Study Shows Positive Shift in Retail Lamb Demand
May 4, 2018

A key measurement of success for the lamb industry is demand, which goes beyond how much lamb is purchased to take into account the price that consumers are willing to pay. Increased demand means that consumers are either buying more lamb at basically the same price, or they are purchasing the same amount at higher prices. Increased demand benefits every sector of the lamb industry.

And there’s some good news to share.

The Retail Demand Index for Lamb, a report commissioned by the American Lamb Board, shows a positive shift in retail demand for lamb for the past three years. In 2015, demand was up 7 percent from the previous year, and up 4.3 percent compared to 1990. Demand increased again in 2016, up 2.5 percent from 2015. During 2017, demand was still on the positive side, although not as strong as 2015 and 2016.

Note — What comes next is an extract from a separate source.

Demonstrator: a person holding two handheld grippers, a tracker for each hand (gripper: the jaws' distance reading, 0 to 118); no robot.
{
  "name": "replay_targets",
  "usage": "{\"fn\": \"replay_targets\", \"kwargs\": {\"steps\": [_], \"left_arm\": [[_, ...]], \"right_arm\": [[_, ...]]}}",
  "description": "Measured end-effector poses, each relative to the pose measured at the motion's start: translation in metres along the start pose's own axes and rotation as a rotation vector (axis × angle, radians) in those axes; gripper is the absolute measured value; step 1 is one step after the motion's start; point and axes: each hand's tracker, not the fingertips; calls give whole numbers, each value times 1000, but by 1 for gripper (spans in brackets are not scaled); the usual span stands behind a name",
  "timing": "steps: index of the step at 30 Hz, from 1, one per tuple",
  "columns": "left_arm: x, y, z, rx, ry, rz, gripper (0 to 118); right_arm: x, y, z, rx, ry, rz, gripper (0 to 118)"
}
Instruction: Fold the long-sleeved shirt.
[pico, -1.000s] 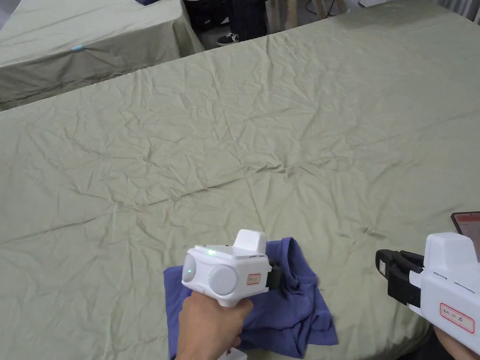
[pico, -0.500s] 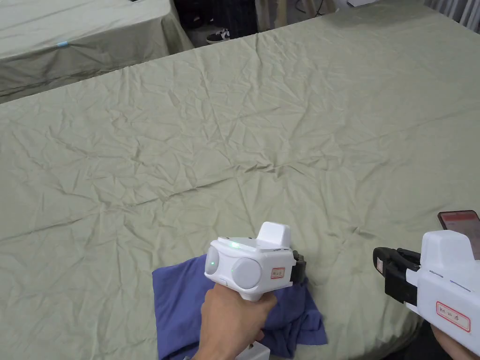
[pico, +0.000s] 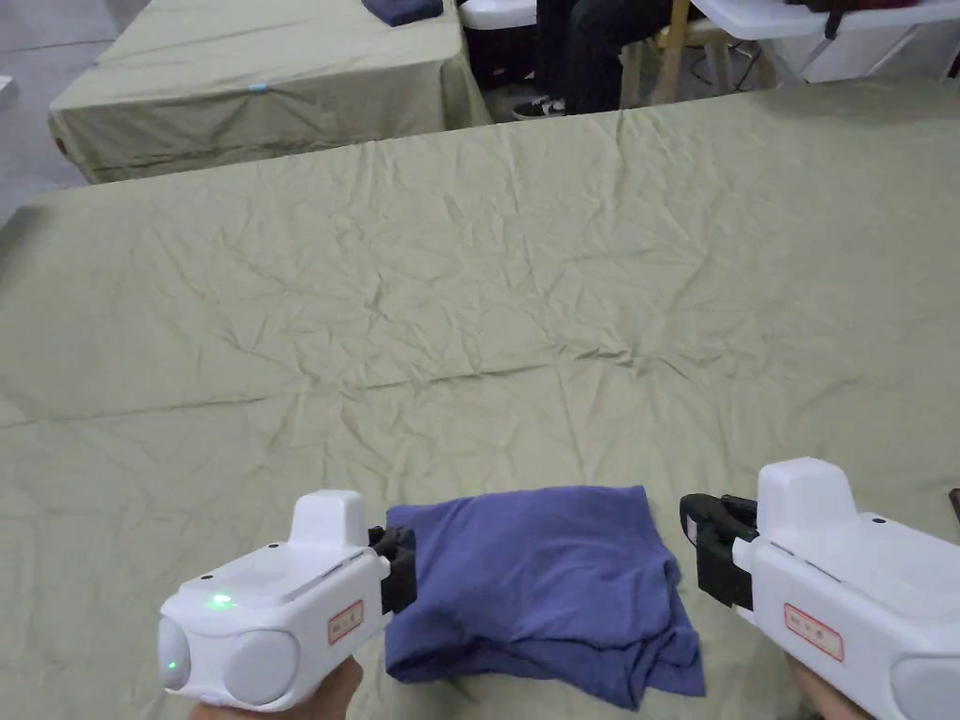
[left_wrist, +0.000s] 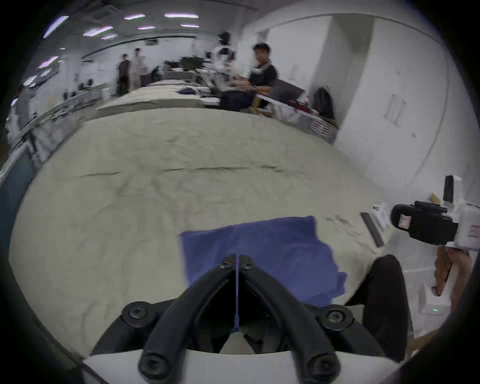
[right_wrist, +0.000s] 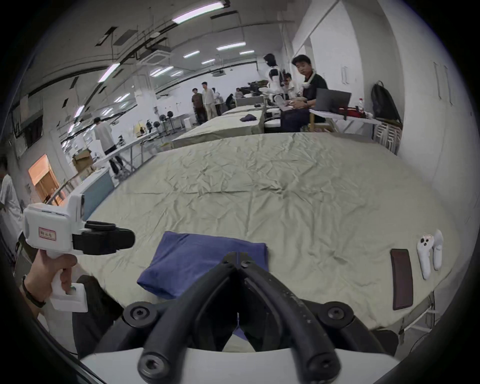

Report authors Deborah Marsh of Knob Economics and Julie Shiflett of Juniper Economic Consulting write that “consumers are purchasing more lamb and they are purchasing lamb at higher prices. Again, this is great news for the lamb industry because it indicates that the retail demand for lamb [in the United States] has increased.”

The reports state the key factors that support the increased retail demand for lamb are higher incomes, higher prices of substitute meats and seafood, a growing consumer base, and promotion activities.

The Retail Demand Index for Lamb report allows the industry to track yearly trends for all lamb in the United States, both domestic and imported. ALB also commissioned a study in 2017 analyzing domestic versus imported lamb sold in the United States, including cut and price specifics. These studies help the industry understand the full picture of lamb demand in the country.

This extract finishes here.